The Biomedical Genomics Group @ Health Data Science Unit at the BioQuant Center and Medical Faculty Heidelberg is working on understanding gene (de)regulation in disease. We develop novel methods to integrate large scale genomics datasets, using statistical and machine-learning approaches. We focus in particular on epigenomics data and single-cell approaches.
We are contributing to the OpenLab Epigenomics initiative to provide support and expertise to groups generating large scale epigenomics datasets like ChIP-seq, ATAC-seq and chromatin interaction data.
We are contributing to the SARS-CoV-2 research effort and developped MapMyCorona, an interactive website to display blast results of viral sequences to available SARS-CoV-2 sequences in a geographical and temporal fashion
We are looking for a scientific associate for a one-year project to implement a benchmarking platform in a cloud environment to test cellular deconvolution methods for RNA-seq/DNA methylation data. Find the job description here
We are happy to welcome motivated students for lab rotation, bachelor and master thesis.
Find all of our publications at Google Scholar
The Epigenomics OpenLab is a joined effort of the DKFZ and Medical Faculty to support groups in the processing of their epigenomics datasets. We offer assistance and expertise, as well as access to our processing pipelines, and are happy to host external members to guide them through the analysis.
Please contact us if you are looking for assistance.
Members of the lab are involved in teaching in the Molecular Biotechnology Bachelor and Master Program at the university Heidelberg.
Here are some possible topics/projects for students wanting do to their bachelor thesis in our group during the summer semester 2020
Currently, more and more single-cell RNA-seq datasets are generated to increase the resolution of transcriptomics to the single-cell level.
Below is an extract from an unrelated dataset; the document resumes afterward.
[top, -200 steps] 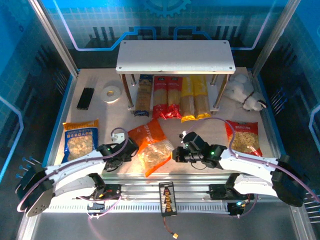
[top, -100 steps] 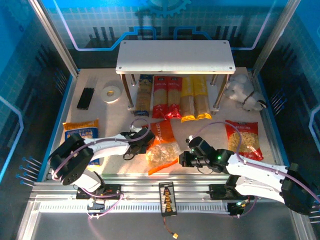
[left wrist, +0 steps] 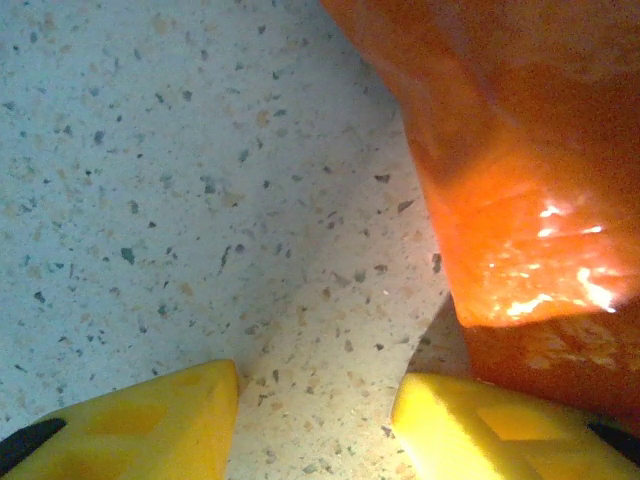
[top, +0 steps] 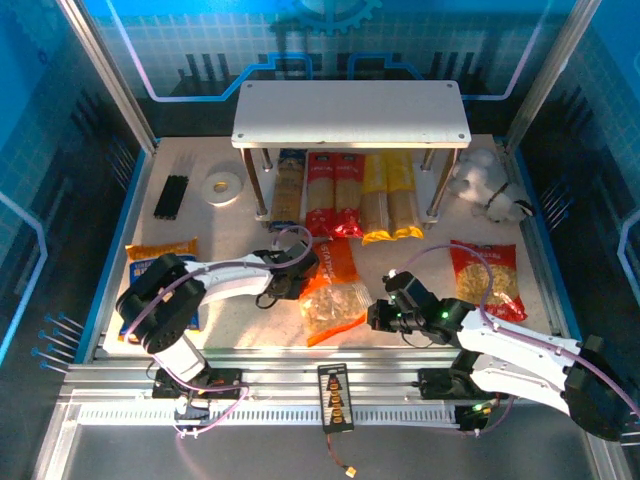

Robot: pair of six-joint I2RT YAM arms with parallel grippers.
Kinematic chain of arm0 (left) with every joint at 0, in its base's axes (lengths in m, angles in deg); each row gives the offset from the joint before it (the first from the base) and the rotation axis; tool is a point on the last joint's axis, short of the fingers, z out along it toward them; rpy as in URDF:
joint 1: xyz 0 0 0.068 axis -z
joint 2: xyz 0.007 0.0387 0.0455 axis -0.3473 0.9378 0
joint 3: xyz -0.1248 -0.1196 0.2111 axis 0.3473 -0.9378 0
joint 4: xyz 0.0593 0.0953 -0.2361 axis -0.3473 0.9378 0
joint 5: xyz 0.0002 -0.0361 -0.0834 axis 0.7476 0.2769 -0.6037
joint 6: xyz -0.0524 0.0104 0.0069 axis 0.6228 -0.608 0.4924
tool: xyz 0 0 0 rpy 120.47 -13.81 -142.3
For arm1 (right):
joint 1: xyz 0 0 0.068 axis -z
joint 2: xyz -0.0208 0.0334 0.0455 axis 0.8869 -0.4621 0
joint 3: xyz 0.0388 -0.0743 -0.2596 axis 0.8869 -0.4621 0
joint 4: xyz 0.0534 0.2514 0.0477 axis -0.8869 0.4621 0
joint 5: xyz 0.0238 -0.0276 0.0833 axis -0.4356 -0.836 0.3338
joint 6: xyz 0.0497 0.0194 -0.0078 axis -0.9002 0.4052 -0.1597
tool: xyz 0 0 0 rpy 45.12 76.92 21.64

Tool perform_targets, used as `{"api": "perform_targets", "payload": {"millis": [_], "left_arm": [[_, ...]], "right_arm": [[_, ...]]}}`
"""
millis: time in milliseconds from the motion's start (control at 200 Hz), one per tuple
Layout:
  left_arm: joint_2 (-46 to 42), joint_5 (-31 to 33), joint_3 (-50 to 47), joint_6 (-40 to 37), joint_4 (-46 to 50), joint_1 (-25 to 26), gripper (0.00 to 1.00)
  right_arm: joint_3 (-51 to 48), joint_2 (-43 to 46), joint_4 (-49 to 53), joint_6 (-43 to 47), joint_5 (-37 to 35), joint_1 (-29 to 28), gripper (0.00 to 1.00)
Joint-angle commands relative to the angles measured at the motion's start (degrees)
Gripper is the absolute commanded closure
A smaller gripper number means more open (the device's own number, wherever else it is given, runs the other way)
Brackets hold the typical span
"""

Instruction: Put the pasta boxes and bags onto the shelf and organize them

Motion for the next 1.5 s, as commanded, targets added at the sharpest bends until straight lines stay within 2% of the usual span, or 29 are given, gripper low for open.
{"api": "perform_targets", "payload": {"millis": [0,450,500,615,675,966,1006,1171,1241,1491], "left_arm": [[4.07,-4.32,3.27,-0.69,-17.20,-0.38,0.49],[7.23,-6.09,8.65,-1.56,-17.26,-0.48,0.48],[6.73,-6.10,8.29,-1.50,-16.62,-0.47,0.49],[3.34,-5.52,5.13,-0.81,-15.86,-0.53,0.48],[0.99,-5.30,3.09,-0.40,-15.41,-0.48,0.48],[-11.08,-5.13,-3.79,0.51,-8.19,-0.51,0.48],[-12.81,-4.84,-4.51,0.64,-7.32,-0.54,0.48],[-19.72,-1.40,-5.11,0.40,-1.22,-0.47,0.44],[-23.05,1.17,-4.70,0.24,2.29,-0.51,0.42],[-36.13,11.39,-2.74,1.31,16.05,-2.27,0.38]], "right_arm": [[-1.28,0.65,-0.09,-0.81,0.55,0.45,1.00],[-2.02,-0.67,-1.66,-2.06,1.34,-0.93,1.00],[-2.05,-0.29,-1.04,-1.98,0.92,-0.98,0.97],[-1.84,1.74,1.28,-1.58,-0.58,-0.63,0.96],[-1.61,2.96,3.27,-1.04,-1.37,0.02,0.99],[-1.66,12.07,14.47,2.28,-1.58,6.85,1.00],[-1.95,12.79,14.81,2.62,-0.90,7.60,0.96],[-1.94,12.29,14.33,3.77,2.17,8.61,0.59],[-0.65,11.71,15.47,4.86,2.68,8.64,0.49],[16.37,16.88,32.23,14.60,-8.04,8.48,0.45]]}}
These datasets allow to understand the mixture of cell types within a tissue sample, and have been applied to create atlases of cell types from mouse embryos. On the other hand, there are thousands of bulk RNA-seq datasets available, which lack this resolution. We are working on implementing methods to re-interpret bulk datasets using single-cell information, and map for example patient data onto trajectories defined from single-cell expression. The project would be to contribute to the development of this method, in particular, the visualization of the data, and to apply it to a large set of pediatric tumor types. Comparison to datasets of normal tumor would be used to validate the method.
In the last three years, a new wave of technologies that allows profiling multiple molecular levels in single-cells at the same time has come to light, e.g.; CITEseq, scCAT-seq, scNMT-seq, and scDam&T. Therefore it is crucial to develop new methods that take into account multiple layers of information at the same time to find clusters of cells, identify interactions between such layers and generate signatures or factors underlying the differences between cells.
Auto-encoders are a popular way to achieve dimensional reduction in a non-linear way, and extract relevant features from a dataset. This can be applied e.g. to a single-cell dataset and can be compared to a method based on linear approaches such as principal component analysis or non-negative matrix factorization. Such approaches can also be used to perform integration of multi-omics datasets. The goal of the project ist to explore the possibilities of auto-encoders for integrating single-cell RNA-seq and single-cell ATAC-seq from different in-house and published datasets, and compare the result of these integrations to other methods implemented e.g. in popular R packages or based on integrative non-matrix factorization
Schizophrenia is a severe disease whose diagnosis is mostly based on clinical interviews. Within a large consortium, we are working on improving this by identifying molecular signatures based on multiple omics data types, for example DNA methylation, and gene expression (RNA-seq). This integration will likely improve stratification of patients based on a single data type. The goal of the project would be to implement several strategies to perform this data integration (neural networks, integrative linear methods, …) to identify patient groups and benchmark these approaches against single data stratification.
The existence of large RNA-seq datasets of tumor tissue and matching normal tissue allows to conduct comparative studies. In particular, recent approaches allow to determine the activity of pathways and transcription factors from the transcriptomic data, which can be used to understand how pathways and master regulators are jointly activated or seem to have mutually exclusive patterns. In recent projects, we have for example described how mesenchymal phenotypes appear to be tightly related to pathway activation, for example the RAS pathway. The goal of the project is to conduct a large scale analysis of the activity patterns of pathways and master regulators, and to understand how these patterns are perturbed in tumor tissues compared with normal counterpart. We will in particular focus on processes related to ferroptosis across various tumor types to describe how this process is related to other pathways.